Understanding Debt Financing

Debt financing is a term that refers to taking on debt to finance some type of purchase. Using a credit card to pay for an item or taking out a mortgage to buy real estate are both considered to be debt financing. This is going to be one of the most typical ways that a business will try to finance a purchase. A business owner might try to go to a bank to get a business loan that will make it possible to purchase something important for the company. 

For most business owners, debt financing is going to be very advantageous. Your lender won’t gain any control of your business or assets and you can pay them off over time. The only danger with this method is that there is the possibility that your ability to pay back the debt could be diminished due to financial hardships. You’re betting on your ability to pay your business loan or credit card balance off over time when you make this financing choice. 

Understanding Equity Financing

Equity financing is different because it involves investors pouring money into your business. You can offer shares of your business to investors so that you can get the money that you need.
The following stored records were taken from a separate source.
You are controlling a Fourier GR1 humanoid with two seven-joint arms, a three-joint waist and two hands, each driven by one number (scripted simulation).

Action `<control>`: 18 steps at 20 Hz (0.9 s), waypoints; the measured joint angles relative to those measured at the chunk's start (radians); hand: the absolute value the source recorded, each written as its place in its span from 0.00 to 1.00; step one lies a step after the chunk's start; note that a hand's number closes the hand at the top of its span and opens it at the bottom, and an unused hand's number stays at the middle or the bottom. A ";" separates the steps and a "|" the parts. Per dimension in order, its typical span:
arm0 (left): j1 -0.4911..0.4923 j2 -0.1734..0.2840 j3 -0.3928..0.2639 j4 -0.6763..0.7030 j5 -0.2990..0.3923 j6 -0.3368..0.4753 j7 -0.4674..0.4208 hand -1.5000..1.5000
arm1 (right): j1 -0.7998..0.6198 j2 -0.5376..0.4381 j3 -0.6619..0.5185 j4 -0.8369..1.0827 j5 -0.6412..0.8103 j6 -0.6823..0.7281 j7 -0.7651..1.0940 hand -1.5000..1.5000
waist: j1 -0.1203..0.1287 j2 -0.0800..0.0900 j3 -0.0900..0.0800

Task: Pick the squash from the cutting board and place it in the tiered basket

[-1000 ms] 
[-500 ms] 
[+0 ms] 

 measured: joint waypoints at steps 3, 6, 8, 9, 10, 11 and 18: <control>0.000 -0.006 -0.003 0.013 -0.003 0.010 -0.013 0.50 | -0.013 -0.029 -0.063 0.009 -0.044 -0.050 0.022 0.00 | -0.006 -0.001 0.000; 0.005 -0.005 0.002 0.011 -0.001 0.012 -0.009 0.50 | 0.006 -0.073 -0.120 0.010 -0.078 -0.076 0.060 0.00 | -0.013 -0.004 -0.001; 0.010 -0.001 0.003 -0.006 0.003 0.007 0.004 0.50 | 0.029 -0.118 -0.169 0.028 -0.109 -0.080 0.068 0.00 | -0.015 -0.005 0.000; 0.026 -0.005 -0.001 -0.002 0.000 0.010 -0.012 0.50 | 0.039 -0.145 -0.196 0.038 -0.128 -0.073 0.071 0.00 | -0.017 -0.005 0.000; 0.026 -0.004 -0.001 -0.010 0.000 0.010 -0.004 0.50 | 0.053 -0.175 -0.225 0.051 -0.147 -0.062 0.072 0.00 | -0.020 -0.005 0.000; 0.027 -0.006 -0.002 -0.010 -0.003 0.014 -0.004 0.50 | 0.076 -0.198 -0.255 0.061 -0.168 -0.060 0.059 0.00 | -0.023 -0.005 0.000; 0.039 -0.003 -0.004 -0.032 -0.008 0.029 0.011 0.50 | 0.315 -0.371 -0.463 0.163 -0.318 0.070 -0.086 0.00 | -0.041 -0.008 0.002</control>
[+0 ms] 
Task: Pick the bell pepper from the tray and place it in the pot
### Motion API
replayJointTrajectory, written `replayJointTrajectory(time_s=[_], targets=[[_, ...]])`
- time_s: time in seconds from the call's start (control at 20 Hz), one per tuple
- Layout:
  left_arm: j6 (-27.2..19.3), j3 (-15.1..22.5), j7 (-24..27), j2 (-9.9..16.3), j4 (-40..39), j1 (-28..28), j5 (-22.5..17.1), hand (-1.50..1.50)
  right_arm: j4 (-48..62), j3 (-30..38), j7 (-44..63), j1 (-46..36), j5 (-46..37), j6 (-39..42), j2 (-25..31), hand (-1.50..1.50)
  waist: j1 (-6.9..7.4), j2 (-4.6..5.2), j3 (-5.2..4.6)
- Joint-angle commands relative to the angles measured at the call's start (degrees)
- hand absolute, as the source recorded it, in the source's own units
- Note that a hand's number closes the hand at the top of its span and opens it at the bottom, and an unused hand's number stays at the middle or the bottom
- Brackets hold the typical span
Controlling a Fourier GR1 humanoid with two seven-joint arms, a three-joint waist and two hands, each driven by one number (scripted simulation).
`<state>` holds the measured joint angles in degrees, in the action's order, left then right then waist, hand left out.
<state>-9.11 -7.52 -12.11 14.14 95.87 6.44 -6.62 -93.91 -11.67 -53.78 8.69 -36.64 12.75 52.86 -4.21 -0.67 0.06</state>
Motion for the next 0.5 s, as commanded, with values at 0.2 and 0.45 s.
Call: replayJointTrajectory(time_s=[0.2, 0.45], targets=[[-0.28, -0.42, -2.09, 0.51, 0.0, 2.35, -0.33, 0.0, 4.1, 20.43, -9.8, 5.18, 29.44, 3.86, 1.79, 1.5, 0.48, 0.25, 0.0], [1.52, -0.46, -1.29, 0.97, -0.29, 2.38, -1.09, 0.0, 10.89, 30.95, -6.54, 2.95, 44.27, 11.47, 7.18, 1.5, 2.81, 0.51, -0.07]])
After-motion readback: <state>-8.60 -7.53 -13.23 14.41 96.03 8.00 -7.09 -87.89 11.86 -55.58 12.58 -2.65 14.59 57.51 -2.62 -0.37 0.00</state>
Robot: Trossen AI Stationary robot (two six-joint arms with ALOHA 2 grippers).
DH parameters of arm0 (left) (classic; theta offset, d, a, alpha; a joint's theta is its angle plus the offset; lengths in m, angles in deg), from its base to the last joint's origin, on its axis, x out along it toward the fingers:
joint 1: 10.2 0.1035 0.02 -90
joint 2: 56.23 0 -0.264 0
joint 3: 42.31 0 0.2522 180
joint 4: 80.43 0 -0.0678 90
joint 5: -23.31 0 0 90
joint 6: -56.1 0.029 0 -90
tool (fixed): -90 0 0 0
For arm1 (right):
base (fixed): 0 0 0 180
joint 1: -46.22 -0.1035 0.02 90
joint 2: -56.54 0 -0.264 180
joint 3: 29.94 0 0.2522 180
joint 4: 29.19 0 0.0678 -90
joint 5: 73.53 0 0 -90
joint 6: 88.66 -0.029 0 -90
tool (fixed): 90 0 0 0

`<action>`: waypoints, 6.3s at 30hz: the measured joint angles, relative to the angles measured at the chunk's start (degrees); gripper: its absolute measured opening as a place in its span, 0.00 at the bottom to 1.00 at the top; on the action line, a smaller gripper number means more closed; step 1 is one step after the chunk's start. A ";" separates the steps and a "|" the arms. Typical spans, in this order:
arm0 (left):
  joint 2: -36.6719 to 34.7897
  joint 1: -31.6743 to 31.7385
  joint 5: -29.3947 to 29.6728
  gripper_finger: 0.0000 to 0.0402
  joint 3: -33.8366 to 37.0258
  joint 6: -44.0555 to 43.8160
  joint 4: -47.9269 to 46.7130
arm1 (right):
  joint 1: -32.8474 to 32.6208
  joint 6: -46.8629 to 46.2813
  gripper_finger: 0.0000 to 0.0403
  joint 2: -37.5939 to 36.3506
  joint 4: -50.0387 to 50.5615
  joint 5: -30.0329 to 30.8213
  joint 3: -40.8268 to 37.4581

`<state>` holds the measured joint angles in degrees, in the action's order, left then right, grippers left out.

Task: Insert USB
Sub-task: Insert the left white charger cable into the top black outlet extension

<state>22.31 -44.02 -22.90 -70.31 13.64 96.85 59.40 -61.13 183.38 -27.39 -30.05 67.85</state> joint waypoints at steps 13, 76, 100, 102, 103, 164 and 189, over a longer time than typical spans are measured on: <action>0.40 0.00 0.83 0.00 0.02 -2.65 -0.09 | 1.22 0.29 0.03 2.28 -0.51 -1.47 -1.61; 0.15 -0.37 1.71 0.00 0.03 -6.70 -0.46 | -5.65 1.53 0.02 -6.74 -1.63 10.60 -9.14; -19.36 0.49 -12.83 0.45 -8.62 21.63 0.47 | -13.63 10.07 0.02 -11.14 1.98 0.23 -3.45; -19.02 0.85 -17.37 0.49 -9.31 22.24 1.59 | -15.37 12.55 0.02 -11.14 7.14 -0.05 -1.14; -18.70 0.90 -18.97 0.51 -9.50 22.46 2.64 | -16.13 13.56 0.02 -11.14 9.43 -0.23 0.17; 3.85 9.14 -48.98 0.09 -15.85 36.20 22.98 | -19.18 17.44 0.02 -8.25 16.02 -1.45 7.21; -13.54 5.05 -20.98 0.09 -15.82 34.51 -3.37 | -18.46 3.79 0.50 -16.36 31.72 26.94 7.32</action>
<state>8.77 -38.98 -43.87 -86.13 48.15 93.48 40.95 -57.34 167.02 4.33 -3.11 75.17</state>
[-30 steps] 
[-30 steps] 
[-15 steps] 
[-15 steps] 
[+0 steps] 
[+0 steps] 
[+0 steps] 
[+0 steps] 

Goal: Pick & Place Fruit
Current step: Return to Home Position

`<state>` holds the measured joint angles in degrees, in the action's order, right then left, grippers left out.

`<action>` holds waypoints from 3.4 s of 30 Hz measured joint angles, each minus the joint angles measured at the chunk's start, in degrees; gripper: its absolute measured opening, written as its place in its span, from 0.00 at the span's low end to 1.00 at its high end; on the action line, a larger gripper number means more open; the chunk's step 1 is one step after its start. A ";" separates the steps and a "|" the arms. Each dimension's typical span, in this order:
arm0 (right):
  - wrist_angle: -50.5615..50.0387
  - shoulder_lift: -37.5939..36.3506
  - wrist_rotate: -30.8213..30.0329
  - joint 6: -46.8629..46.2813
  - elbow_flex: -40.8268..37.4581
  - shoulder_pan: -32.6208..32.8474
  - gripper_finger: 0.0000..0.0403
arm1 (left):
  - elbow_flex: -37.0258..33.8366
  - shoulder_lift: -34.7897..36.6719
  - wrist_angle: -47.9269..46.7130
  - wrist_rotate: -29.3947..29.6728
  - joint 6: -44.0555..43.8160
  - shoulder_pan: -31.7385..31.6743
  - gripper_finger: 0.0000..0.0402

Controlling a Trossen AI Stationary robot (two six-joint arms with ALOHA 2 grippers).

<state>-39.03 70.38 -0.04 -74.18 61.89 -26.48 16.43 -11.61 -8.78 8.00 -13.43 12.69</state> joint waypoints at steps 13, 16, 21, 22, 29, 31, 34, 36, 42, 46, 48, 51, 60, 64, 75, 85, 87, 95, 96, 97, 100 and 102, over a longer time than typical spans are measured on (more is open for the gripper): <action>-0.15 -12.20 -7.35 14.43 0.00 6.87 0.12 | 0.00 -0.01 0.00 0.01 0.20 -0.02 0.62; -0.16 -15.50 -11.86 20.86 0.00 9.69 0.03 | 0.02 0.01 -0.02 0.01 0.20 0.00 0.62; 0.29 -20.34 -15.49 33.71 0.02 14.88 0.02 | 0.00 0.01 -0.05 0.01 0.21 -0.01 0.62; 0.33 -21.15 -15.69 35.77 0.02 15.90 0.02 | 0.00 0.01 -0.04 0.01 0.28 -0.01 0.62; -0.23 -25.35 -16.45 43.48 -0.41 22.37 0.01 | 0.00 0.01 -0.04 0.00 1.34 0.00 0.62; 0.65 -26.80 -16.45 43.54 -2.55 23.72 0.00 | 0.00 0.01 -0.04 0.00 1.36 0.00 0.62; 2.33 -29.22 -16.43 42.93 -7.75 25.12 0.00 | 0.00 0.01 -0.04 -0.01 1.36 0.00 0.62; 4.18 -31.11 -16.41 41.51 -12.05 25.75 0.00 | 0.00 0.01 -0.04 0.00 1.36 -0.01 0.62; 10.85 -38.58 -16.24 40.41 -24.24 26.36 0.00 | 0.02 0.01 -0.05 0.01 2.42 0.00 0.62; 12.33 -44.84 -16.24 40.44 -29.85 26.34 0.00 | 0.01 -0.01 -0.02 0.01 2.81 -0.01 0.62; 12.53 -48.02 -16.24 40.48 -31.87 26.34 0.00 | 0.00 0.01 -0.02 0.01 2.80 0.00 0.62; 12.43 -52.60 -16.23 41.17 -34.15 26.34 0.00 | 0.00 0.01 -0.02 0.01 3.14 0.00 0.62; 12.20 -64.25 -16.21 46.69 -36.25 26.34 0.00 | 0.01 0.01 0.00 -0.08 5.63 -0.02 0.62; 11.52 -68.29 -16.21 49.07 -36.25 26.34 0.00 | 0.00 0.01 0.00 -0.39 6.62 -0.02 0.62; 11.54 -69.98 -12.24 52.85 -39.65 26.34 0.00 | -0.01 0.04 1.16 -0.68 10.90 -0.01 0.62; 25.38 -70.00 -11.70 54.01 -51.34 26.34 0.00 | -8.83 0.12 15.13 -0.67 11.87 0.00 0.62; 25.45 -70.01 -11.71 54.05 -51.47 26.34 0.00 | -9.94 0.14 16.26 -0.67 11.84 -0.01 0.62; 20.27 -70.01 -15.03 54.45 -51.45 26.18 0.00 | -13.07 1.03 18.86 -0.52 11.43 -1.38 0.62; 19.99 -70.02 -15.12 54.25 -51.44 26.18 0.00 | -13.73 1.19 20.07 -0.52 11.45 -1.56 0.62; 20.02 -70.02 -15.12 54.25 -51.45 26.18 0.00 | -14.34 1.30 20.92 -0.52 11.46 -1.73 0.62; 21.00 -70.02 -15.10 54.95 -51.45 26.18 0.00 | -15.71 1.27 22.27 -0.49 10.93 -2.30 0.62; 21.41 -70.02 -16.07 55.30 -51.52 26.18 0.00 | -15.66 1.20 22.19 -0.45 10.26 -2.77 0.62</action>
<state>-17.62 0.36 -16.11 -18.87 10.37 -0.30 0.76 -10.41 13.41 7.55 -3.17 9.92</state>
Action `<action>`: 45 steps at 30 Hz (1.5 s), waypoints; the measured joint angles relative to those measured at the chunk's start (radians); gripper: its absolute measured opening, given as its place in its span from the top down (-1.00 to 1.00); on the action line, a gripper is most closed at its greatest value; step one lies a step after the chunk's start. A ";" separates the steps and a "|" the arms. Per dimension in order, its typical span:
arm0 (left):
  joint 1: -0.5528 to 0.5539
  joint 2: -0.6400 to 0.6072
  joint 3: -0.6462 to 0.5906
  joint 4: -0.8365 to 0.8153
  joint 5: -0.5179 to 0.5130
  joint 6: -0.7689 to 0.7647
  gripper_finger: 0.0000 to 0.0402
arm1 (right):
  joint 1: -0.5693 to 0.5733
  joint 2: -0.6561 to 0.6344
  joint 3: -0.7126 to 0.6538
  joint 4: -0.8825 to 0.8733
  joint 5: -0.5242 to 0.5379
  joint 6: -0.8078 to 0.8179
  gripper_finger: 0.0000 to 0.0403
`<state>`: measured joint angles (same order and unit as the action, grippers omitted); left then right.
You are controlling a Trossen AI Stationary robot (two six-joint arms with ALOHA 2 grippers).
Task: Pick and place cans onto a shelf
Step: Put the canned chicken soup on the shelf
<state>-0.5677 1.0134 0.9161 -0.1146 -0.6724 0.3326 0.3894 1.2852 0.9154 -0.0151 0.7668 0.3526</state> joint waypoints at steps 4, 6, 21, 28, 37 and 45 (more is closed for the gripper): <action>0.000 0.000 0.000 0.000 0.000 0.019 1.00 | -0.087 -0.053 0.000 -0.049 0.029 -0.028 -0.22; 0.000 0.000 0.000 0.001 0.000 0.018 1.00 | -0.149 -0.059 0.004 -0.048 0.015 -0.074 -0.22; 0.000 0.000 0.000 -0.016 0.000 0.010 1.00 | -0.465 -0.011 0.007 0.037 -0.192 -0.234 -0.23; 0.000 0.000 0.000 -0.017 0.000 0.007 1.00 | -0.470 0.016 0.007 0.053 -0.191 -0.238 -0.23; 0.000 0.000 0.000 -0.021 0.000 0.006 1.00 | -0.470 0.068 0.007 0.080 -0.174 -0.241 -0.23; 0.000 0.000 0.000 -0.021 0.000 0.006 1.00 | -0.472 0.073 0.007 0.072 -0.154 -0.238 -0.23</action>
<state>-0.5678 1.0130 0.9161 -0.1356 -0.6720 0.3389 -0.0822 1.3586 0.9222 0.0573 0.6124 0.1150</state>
The one big advantage to this type of financing is that the investor is taking on all of the risks. Of course, the downside is that you will be losing a certain amount of control over your company due to giving away shares to these investors. 

Which Option Is Best?

Most small businesses will choose debt financing instead of going for equity financing. Equity financing is useful if you are worried about taking on debt or if you’re having trouble securing necessary business loans. Both of these financing options have a place in the business world and they can both work out very nicely. It’s just important to weigh your options and consider whether you want to give away shares of your business or if you’re better off dealing with a bit of debt.